Mon Jul 14 08:39:32 CEST 2014

Biggest ebuilds in-tree

Random datapoint: There's only about 10 packages with ebuilds over 600 lines.

Sorted by lines, duplicate entries per-package removed, these are the biggest ones:
828 dev-lang/ghc/ghc-7.6.3-r1.ebuild
817 dev-lang/php/php-5.3.28-r3.ebuild
750 net-nds/openldap/openldap-2.4.38-r2.ebuild
664 www-client/chromium/chromium-36.0.1985.67.ebuild
654 www-servers/nginx/nginx-1.4.7.ebuild
658 games-rpg/nwn-data/nwn-data-1.29-r5.ebuild
654 media-video/mplayer/mplayer-1.1.1-r1.ebuild
644 dev-vcs/git/git-9999-r3.ebuild
621 x11-drivers/ati-drivers/ati-drivers-13.4.ebuild
617 sys-freebsd/freebsd-lib/freebsd-lib-9.1-r11.ebuild

Posted by Patrick | Permalink

Fri Jun 27 10:01:01 CEST 2014

Build times

Just for fun, over about 8500 packages built, the slowest three:
     Fri Jun 13 19:40:13 2014 >>> dev-python/pypy-2.2.1
       merge time: 2 hours, 7 minutes and 23 seconds.

     Fri Jun 20 09:58:38 2014 >>> app-office/libreoffice-4.2.4.2
       merge time: 1 hour, 37 minutes and 22 seconds.

     Fri Jun 27 12:52:19 2014 >>> sci-libs/openfoam-2.3.0
       merge time: 1 hour, 5 minutes and 8 seconds.
(Quadcore AMD64, 3.4Ghz, 8GB RAM)

These are also the only packages above 1h build time.
Average seems to be near 5 minutes (hard to filter out all the binpkg merges, which are silly-fast)

Edit: New highscore!
     Sun Jun 29 20:36:09 2014 >>> sci-mathematics/nusmv-2.5.4
       merge time: 2 hours, 58 minutes.

Posted by Patrick | Permalink

Wed Jun 25 08:27:30 CEST 2014

Building Everything

Preparation:
  • Take recent stage3 and unpack to a temporary location
  • Set up things: make.conf, resolv.conf, keywords, ...
  • Update @system, check gcc version etc.
  • Clone this snapshot to 4 locations (4 because of CPU cores)
  • bindmount /usr/portage and friends
Run:
Start a screen session for each clone. Chroot in. Apply magic oneliner:
for i in $( qsearch -NC --all | sort -R ); do 
    if $( emerge --nodeps -pk $i > /dev/null ) ; then 
        emerge --depclean; echo $i; emerge -uNDk1 $i; 
    fi; 
done
Wait 4-5 days, get >10k binary packages, lots of logfiles.

Space usage:
~2.5G logfiles
~35G distfiles
~20G binary packages
~100G temp space (/var/tmp has lots of cruft unless FEATURES="fail-clean")

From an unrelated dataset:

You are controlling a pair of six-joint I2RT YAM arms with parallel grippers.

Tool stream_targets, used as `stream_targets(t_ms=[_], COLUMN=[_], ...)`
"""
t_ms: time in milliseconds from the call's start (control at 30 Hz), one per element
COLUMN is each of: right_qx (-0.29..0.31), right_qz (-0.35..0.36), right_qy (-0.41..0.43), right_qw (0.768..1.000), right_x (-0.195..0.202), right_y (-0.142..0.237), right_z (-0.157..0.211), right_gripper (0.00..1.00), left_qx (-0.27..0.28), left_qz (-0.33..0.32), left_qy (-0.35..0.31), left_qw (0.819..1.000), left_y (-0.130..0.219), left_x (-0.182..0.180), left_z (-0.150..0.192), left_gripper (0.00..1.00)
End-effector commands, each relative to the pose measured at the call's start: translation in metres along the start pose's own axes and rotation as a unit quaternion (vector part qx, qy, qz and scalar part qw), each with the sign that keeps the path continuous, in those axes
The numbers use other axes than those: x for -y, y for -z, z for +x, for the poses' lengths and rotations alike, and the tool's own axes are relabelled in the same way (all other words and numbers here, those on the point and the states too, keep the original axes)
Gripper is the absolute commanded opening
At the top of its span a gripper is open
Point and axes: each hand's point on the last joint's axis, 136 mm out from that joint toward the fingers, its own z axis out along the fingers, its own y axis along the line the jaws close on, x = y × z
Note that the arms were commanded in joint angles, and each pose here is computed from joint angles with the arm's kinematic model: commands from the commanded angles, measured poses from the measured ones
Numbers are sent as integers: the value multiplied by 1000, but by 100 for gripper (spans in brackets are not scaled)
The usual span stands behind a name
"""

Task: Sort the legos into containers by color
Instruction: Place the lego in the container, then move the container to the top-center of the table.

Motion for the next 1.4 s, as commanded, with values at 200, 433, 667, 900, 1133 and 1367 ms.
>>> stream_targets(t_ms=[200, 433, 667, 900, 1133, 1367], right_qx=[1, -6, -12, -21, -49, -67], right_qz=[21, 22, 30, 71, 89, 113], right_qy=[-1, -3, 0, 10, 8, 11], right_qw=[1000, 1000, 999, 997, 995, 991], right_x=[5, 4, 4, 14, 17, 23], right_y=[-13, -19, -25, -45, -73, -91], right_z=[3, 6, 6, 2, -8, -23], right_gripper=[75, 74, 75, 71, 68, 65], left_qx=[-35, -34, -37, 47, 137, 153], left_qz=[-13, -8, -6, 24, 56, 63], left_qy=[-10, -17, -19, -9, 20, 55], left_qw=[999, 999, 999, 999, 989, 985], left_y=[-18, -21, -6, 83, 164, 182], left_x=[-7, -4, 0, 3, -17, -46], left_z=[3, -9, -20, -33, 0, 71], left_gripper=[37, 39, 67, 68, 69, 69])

Triage of these logfiles yields about 1% build failures, on average.
It's not hard to do, just tedious!

make.conf additions:
FEATURES="buildpkg split-log -news"
PORT_LOGDIR="/var/log/portage/"
MAKEOPTS="-j4"
EMERGE_DEFAULT_OPTS="--jobs 4"

CLEAN_DELAY="0"
EMERGE_WARNING_DELAY="0"
ACCEPT_PROPERTIES="* -interactive"

Posted by Patrick | Permalink

Tue Jun 17 09:13:34 CEST 2014

EAPI statistics, again

Start: Thu Jan 16 08:18:45 UTC 2014
End:   Mon Jun 16 00:00:01 UTC 2014

EAPI 0:   5966 ebuilds (15.78 percent) ->  5477 ebuilds (14.40 percent)
EAPI 1:    370 ebuilds (0.98 percent)  ->   215 ebuilds ( 0.57 percent)
EAPI 2:   3335 ebuilds (8.82 percent)  ->  2938 ebuilds ( 7.72 percent)
EAPI 3:   3005 ebuilds (7.95 percent)  ->  2585 ebuilds ( 6.79 percent)
EAPI 4:  12385 ebuilds (32.76 percent) -> 10375 ebuilds (27.27 percent)
EAPI 5:  12742 ebuilds (33.71 percent) -> 16455 ebuilds (43.25 percent)
Total    37803 -> 38045

EAPI 0 change:  -8.2%
EAPI 1 change: -58.1%
EAPI 2 change: -11.9%
EAPI 3 change: -14.0%
EAPI 4 change: -16.2%
EAPI 5 change: +29.1%
So over the last 5 months we had about 2% increase in the total amount of ebuilds. The only growing class is EAPI5, which is quite excellent.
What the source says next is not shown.